§ Exercise brief: Using the data that follows, output only the lines from the line with "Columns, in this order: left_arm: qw" up to and including the line with "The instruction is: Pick", exactly, leaving pictures aside.

Stored data:
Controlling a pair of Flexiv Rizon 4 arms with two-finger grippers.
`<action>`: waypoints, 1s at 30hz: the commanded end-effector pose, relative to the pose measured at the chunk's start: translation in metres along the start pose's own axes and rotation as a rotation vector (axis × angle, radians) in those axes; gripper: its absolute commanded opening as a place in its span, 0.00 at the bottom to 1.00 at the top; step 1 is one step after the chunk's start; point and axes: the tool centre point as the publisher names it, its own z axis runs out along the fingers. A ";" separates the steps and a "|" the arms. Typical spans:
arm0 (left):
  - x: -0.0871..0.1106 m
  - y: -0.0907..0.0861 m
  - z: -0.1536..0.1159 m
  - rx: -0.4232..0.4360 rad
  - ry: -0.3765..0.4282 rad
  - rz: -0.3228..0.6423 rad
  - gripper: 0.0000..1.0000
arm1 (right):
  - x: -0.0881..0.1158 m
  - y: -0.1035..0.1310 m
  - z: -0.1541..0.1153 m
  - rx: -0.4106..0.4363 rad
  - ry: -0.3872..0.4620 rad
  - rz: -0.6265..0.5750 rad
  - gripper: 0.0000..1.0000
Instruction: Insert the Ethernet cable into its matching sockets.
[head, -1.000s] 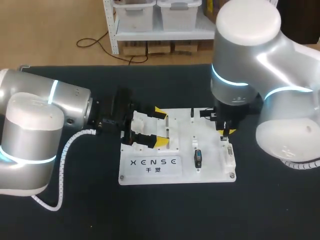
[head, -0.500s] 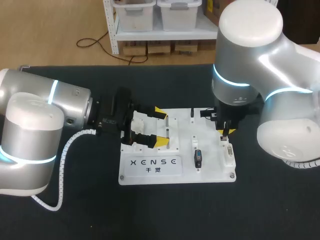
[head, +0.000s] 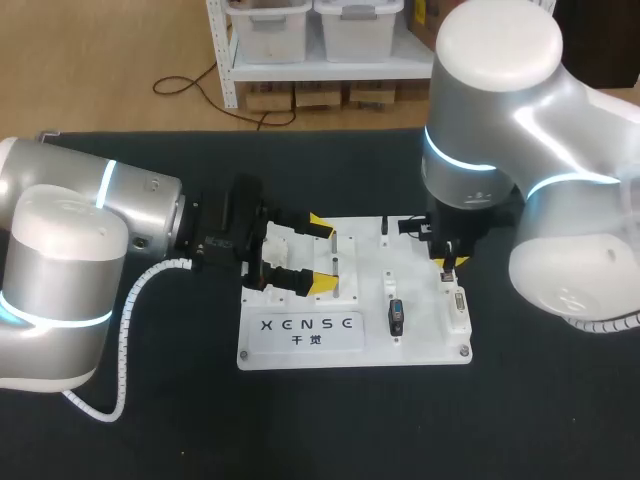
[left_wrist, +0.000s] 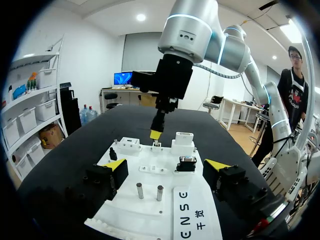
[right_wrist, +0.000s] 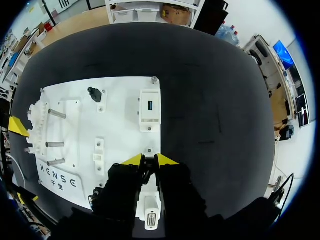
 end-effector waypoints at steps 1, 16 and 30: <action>0.002 0.000 0.000 -0.003 -0.006 0.003 1.00 | -0.001 0.001 0.003 -0.002 0.002 0.000 0.00; 0.002 0.000 0.000 -0.003 -0.006 0.003 1.00 | -0.003 0.005 0.004 -0.009 0.001 -0.012 0.00; 0.002 0.000 0.000 -0.003 -0.006 0.003 1.00 | 0.000 0.000 0.011 0.002 0.013 -0.005 0.00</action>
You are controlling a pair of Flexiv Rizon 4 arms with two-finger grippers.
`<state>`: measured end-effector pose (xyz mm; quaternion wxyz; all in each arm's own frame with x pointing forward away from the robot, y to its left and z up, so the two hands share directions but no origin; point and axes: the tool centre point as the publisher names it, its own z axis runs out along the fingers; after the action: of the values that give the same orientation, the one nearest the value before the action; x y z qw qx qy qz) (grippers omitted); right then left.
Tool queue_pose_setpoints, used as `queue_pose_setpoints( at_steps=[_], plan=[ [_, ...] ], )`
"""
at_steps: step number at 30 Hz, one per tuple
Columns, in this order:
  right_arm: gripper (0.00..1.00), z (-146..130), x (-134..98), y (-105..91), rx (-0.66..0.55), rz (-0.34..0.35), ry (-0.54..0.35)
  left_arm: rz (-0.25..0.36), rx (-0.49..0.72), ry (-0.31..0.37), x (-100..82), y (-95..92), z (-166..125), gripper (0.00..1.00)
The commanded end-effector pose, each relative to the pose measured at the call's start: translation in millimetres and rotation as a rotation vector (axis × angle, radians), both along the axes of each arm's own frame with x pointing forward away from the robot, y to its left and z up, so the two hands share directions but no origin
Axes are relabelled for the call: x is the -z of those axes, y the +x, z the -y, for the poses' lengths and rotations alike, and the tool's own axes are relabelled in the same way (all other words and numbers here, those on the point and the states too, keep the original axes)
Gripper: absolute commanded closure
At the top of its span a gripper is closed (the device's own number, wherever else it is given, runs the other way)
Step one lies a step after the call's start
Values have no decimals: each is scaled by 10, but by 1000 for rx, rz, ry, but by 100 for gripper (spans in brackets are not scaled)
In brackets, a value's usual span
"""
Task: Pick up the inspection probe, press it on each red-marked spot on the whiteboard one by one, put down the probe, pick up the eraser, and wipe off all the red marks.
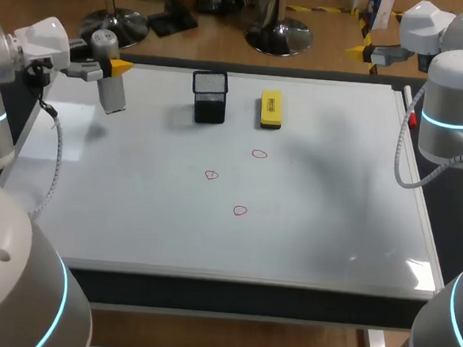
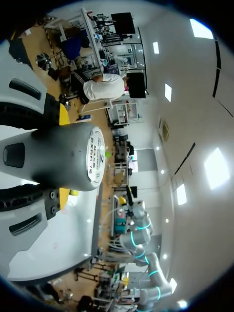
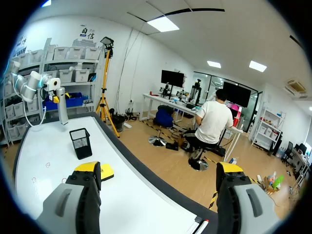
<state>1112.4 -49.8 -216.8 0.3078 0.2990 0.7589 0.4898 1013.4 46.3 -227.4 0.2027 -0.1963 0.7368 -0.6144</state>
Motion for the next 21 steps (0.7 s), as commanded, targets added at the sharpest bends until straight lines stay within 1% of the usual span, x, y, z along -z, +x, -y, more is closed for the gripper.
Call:
queue_pose_setpoints(
  at_steps=[1, 16, 20, 21],
  plan=[
    [0, 3, 2, 3, -1, 0, 0, 10, -4, -10, 18, -10, -8, 100],
    [0, 3, 2, 3, -1, 0, 0, 10, -4, -10, 18, -10, -8, 100],
    [0, -136, 36, 7, -149, -55, -144, 10, -4, -10, 18, -10, -8, 100],
    [0, -170, 51, 3, -188, -73, -192, 10, -4, -10, 18, -10, -8, 100]
  ],
)
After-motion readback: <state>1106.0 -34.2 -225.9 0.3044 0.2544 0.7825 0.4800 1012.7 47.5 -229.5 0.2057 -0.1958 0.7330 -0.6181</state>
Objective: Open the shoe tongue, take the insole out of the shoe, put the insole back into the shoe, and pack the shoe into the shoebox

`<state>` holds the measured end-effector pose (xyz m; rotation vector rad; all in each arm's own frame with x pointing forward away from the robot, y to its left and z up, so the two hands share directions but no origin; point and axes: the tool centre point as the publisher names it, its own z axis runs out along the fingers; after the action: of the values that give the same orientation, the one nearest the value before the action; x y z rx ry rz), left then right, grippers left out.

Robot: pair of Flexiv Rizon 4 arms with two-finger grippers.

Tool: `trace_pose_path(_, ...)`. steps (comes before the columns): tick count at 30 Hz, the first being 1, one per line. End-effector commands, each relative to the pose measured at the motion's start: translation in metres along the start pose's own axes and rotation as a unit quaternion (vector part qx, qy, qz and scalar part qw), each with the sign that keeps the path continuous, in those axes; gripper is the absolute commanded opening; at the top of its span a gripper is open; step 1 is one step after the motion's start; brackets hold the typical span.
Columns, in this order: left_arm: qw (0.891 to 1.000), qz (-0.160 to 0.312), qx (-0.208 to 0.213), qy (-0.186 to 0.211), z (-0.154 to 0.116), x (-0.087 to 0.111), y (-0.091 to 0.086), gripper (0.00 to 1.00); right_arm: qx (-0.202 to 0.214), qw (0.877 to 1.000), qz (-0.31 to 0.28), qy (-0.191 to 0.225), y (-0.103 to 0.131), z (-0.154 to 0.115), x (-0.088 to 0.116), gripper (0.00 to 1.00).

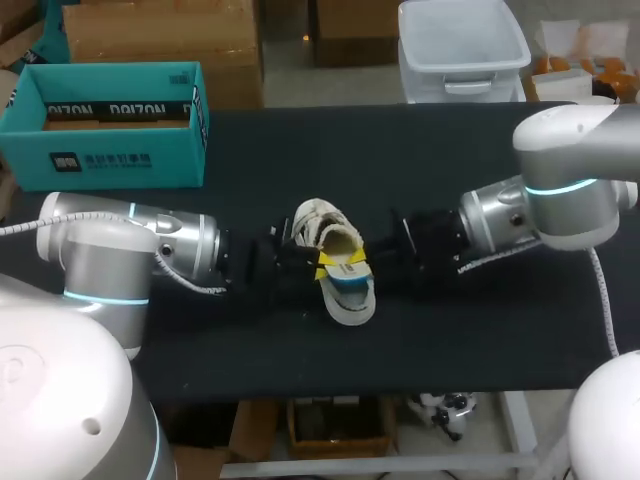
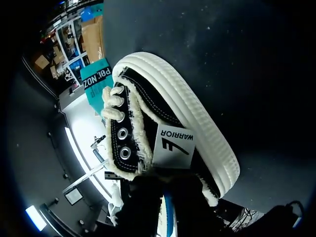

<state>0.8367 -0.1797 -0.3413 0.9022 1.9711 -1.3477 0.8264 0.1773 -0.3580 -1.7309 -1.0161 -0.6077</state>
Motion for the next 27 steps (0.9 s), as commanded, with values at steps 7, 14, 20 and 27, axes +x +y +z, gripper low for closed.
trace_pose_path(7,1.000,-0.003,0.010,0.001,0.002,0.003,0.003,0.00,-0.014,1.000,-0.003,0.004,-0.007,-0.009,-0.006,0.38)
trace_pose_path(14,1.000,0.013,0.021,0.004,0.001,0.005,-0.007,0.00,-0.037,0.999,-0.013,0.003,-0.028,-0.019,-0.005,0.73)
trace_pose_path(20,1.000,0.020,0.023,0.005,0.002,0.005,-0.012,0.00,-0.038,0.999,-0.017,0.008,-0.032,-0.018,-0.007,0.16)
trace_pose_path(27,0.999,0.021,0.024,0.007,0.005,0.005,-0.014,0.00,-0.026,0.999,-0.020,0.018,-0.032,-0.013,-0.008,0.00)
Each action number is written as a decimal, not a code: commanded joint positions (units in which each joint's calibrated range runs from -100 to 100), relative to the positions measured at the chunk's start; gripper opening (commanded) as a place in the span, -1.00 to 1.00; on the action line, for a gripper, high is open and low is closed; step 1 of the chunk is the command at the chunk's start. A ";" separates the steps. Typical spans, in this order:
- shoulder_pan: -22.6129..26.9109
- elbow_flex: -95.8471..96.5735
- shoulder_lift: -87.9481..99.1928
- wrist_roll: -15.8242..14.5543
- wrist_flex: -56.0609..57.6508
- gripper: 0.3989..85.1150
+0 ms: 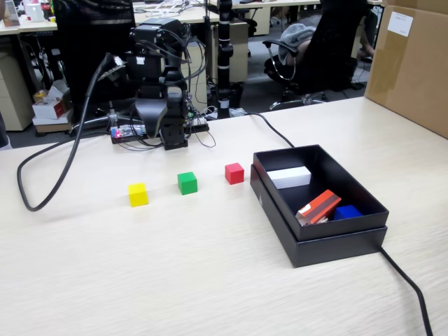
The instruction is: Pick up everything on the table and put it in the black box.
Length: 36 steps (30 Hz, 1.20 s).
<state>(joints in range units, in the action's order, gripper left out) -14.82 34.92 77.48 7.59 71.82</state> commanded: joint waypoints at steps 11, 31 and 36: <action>-2.10 -18.23 -34.04 0.68 -8.45 0.12; -2.05 -21.86 -57.11 1.47 -15.44 0.12; -1.66 -21.86 -58.94 1.76 -15.53 0.11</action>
<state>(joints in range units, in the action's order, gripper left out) -16.63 16.57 18.32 9.11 56.79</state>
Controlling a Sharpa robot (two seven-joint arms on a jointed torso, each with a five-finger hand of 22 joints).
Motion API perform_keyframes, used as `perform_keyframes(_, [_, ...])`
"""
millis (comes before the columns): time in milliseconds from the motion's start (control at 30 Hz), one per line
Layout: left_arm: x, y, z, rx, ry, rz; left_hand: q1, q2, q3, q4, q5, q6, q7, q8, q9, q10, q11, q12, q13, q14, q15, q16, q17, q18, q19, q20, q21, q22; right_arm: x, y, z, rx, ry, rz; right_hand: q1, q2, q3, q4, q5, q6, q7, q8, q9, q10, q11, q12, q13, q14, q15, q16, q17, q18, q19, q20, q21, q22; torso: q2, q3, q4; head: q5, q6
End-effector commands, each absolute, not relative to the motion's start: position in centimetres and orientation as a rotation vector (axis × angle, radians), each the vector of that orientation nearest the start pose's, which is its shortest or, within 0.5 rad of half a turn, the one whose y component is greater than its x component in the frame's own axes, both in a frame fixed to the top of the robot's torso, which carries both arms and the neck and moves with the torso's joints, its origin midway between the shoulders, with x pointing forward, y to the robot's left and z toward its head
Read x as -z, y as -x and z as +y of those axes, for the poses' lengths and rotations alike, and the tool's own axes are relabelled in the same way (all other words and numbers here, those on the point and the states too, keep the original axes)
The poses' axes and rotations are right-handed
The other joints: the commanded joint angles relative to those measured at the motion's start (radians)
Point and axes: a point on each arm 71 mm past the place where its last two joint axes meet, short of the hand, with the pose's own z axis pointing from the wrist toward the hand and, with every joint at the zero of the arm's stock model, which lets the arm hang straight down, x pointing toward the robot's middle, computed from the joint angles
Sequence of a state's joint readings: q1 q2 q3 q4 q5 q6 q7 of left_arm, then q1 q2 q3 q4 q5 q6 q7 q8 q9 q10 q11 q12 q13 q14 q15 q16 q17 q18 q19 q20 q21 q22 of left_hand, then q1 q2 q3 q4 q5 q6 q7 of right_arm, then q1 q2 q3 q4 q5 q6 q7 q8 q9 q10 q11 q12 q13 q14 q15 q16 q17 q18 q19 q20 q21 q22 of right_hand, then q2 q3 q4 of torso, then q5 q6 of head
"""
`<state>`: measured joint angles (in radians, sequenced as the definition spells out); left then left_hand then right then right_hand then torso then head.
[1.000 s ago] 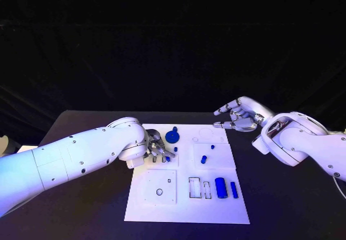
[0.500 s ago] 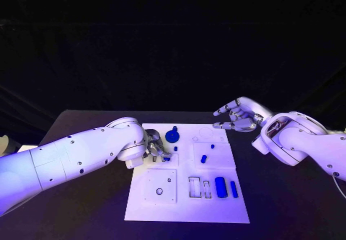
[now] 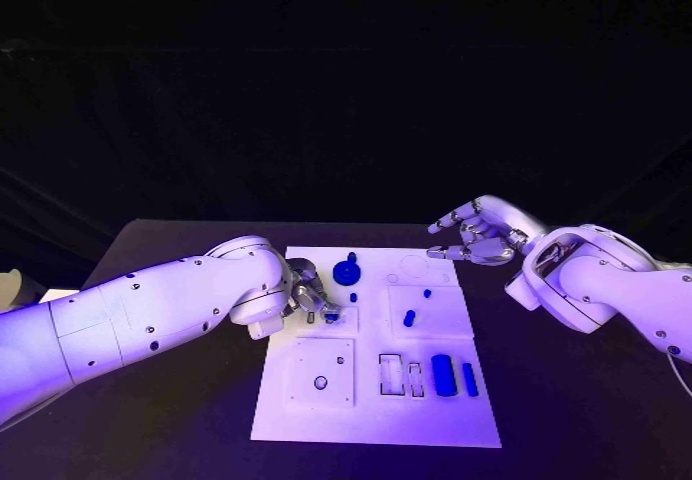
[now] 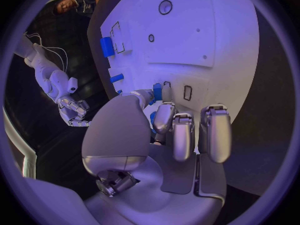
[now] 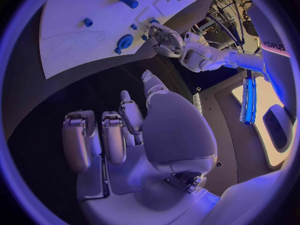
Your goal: Assemble the parts on the task board
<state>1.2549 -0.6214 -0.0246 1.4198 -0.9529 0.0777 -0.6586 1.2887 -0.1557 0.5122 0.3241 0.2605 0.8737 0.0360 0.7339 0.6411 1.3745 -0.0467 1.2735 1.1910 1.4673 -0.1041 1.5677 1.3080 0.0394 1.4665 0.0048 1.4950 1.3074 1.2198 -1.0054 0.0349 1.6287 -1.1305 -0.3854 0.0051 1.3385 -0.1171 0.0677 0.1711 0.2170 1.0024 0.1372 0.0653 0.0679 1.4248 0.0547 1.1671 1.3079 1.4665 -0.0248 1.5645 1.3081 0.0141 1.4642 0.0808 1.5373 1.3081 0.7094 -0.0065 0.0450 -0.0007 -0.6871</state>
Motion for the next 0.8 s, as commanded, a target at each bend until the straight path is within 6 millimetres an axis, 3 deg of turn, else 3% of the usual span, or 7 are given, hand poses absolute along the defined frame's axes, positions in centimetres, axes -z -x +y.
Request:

§ Exercise answer:
Columns, in this order: left_arm: qw (0.891 to 1.000), qz (-0.160 to 0.312), qx (-0.208 to 0.213), qy (-0.186 to 0.211), z (-0.154 to 0.116), x (-0.087 to 0.111), y (-0.091 to 0.086), gripper (0.00 to 1.00); right_arm: qx (-0.202 to 0.214), qw (0.877 to 1.000), qz (-0.31 to 0.28), qy (-0.191 to 0.225), y (-0.103 to 0.131), z (-0.154 to 0.115), x (-0.088 to 0.116), gripper (0.00 to 1.00).


<state>0.8367 -0.1797 -0.3413 0.9022 1.9711 -1.3477 0.8264 0.1773 -0.3580 -1.7309 -1.0161 -0.6077</state>
Motion for the next 27 steps (0.9 s), as commanded, with values at steps 7, 14, 20 and 27, axes +x +y +z, gripper low for closed.
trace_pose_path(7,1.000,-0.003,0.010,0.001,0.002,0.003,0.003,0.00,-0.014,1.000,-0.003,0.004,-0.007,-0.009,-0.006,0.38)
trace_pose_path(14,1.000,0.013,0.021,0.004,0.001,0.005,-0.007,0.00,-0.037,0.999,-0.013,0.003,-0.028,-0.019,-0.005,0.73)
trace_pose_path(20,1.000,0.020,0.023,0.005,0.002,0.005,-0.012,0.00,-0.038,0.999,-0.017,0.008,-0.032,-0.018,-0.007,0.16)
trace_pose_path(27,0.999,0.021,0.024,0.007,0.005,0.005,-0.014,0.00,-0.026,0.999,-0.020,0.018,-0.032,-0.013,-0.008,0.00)
Each action number is written as a decimal, not a code: commanded joint positions (units in which each joint's calibrated range runs from -100 to 100), relative to the positions measured at the chunk's start; gripper opening (commanded) as a place in the span, -1.00 to 1.00; on the action line, for a gripper, high is open and low is closed; step 1 of the chunk is the command at the chunk's start. A ";" separates the steps. Typical spans, in this order:
- shoulder_pan: -22.6129..26.9109
- elbow_flex: -95.8471..96.5735
- shoulder_lift: -87.9481..99.1928
- wrist_roll: -15.8242..14.5543
- wrist_flex: -56.0609..57.6508
- gripper: 0.3989..85.1150
+0 ms: 
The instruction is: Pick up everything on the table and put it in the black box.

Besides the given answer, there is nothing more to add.